A triple-hoisted baby-step giant-step algorithm reduces the rotations and off-chip memory accesses needed for linear transformations under CKKS homomorphic encryption.

A machine-rendered reading of the paper's core claim, the machinery that carries it, and where it could break.

The paper introduces a further decomposition of the baby steps inside the standard baby-step giant-step method so that fewer ciphertext rotations are required to evaluate a linear transformation on encrypted data. It then partitions the computation into phases that keep most data on-chip and thereby cut the dominant source of hardware latency. An FPGA accelerator with a specialized permutation network is built to route the remaining data efficiently under this scheme. For typical parameter sets the design lowers off-chip memory traffic 2.9 times relative to the best previous implementation and cuts total computational latency 5.8 times relative to an unoptimized baseline.

Core claim

By applying three levels of hoisting to the baby-step giant-step decomposition of a linear transformation, the number of ciphertext rotations drops sharply; phase partitioning of the resulting schedule then minimizes off-chip DRAM accesses, and an FPGA implementation with an optimized message-permutation circuit realizes these reductions in hardware.

What carries the argument

The triple-hoisted baby-step giant-step decomposition with phase partitioning that separates rotation-heavy stages from memory-bound stages.

If this is right

  • Fewer rotations directly lower the time spent on matrix-vector products inside encrypted neural-network layers.
  • Reduced off-chip traffic makes hardware accelerators for homomorphic encryption more practical for repeated linear operations.
  • The FPGA data path can be reused or scaled when larger decomposition depths are chosen for higher security parameters.
  • The same phase-partitioning idea applies to other rotation-heavy primitives such as bootstrapping or convolution.

Where Pith is reading between the lines

These are editorial extensions of the paper, not claims the author makes directly.
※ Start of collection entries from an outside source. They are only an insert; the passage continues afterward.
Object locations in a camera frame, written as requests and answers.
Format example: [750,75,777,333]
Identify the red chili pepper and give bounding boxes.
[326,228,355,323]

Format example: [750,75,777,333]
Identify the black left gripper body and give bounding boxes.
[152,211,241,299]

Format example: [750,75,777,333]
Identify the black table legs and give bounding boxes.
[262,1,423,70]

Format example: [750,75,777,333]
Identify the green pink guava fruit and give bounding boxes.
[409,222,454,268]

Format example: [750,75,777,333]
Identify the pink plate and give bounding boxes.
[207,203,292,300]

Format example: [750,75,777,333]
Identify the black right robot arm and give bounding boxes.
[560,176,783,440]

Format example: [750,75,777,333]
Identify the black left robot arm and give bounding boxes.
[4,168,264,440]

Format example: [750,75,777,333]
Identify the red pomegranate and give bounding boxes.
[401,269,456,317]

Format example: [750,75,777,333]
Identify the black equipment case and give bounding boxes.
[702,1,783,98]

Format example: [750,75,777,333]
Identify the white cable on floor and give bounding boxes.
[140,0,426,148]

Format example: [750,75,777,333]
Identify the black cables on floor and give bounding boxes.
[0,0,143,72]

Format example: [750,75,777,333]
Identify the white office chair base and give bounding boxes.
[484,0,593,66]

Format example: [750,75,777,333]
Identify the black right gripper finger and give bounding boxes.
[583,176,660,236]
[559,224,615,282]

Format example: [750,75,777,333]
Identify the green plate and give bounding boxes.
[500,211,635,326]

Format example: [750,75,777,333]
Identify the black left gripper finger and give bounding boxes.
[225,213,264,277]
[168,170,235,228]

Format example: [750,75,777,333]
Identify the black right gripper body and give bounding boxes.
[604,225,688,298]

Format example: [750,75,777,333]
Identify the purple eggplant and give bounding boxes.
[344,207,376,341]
  • The rotation savings could compound across many layers in a deep encrypted model, amplifying the benefit beyond single-layer measurements.
  • Similar hoisting and partitioning may transfer to other homomorphic schemes that also rely on rotation-based linear algebra.
  • An ASIC version of the permutation circuit could further increase throughput once the FPGA prototype validates the approach.
  • Integration with ciphertext-packing strategies already used in software libraries could produce additional multiplicative gains.

Load-bearing premise

The reported speedups assume that the selected decomposition parameters and phase boundaries introduce no extra overheads that would appear when the method is embedded inside a complete end-to-end encrypted inference workload.

What would settle it

An end-to-end measurement of a full encrypted neural-network inference workload that either reproduces the 2.9x memory-access and 5.8x latency gains or shows that hidden costs erase them.

Figures

Figures reproduced from arXiv: 2605.17222 by Sajjad Akherati, Xinmiao Zhang.

Figure 1
Figure 1. Figure 1: The block diagram for the key switching operation in the RNS [PITH_FULL_IMAGE:figures/full_fig_p002_1.png] view at source ↗
Figure 2
Figure 2. Figure 2: Number of modular multiplications and switching key size of [PITH_FULL_IMAGE:figures/full_fig_p004_2.png] view at source ↗
Figure 3
Figure 3. Figure 3: Block diagrams of the proposed memory-optimized data path of (a) Lines 1–5 (Phase 1); (b) Lines 6–7 (Phase 2); (c) Lines 8–11 (Phase 3); (d) [PITH_FULL_IMAGE:figures/full_fig_p006_3.png] view at source ↗
Figure 4
Figure 4. Figure 4: Comparisons of off-chip memory access (left axis) and number of modular multiplications (right axis) for the diagonal method [ [PITH_FULL_IMAGE:figures/full_fig_p007_4.png] view at source ↗
Figure 5
Figure 5. Figure 5: Top-level architecture of the proposed accelerator for HE-LT. [PITH_FULL_IMAGE:figures/full_fig_p008_5.png] view at source ↗
Figure 6
Figure 6. Figure 6: Architecture for the PE. capacity for the polynomials, and consequently the number of coefficients in each polynomial that can be processed simultaneously, denoted as dp, is determined. The product of dp and the number of polynomials processed concurrently determines nPE. By analyzing the data flow across the six phases of Algorithm 2, the required number of TAs for the summations in Decompose, ModDown, th… view at source ↗
read the original abstract

Computations can be directly carried out over ciphertexts using homomorphic encryption (HE), which is indispensable for privacy-preserving cloud computing. Linear transformation is widely used in neural networks, including large language models. However, the implementation of linear transformation over HE requires a large number of ciphertext rotations, which incur significant memory and hardware overhead despite existing simplification techniques. This paper proposes a triple-hoisted baby-step giant-step algorithm that decomposes the baby step further to substantially reduce the number of ciphertext rotations needed for the CKKS HE evaluation of linear transformation. Moreover, to reduce off-chip memory access, which contributes to the majority of the latency, a memory-optimized data path is proposed by partitioning the algorithm into multiple phases. Furthermore, an efficient FPGA-based hardware accelerator with an optimized permutation circuit for message routing is designed for the proposed scheme. For a set of typical parameters, the proposed design reduces the off-chip memory access by 2.9x compared to the best prior design. Synthesized for Xilinx Virtex UltraScale+ devices, the proposed design achieves a 5.8x reduction in computational latency compared with the baseline design.

Editorial analysis

A structured set of objections, weighed in public.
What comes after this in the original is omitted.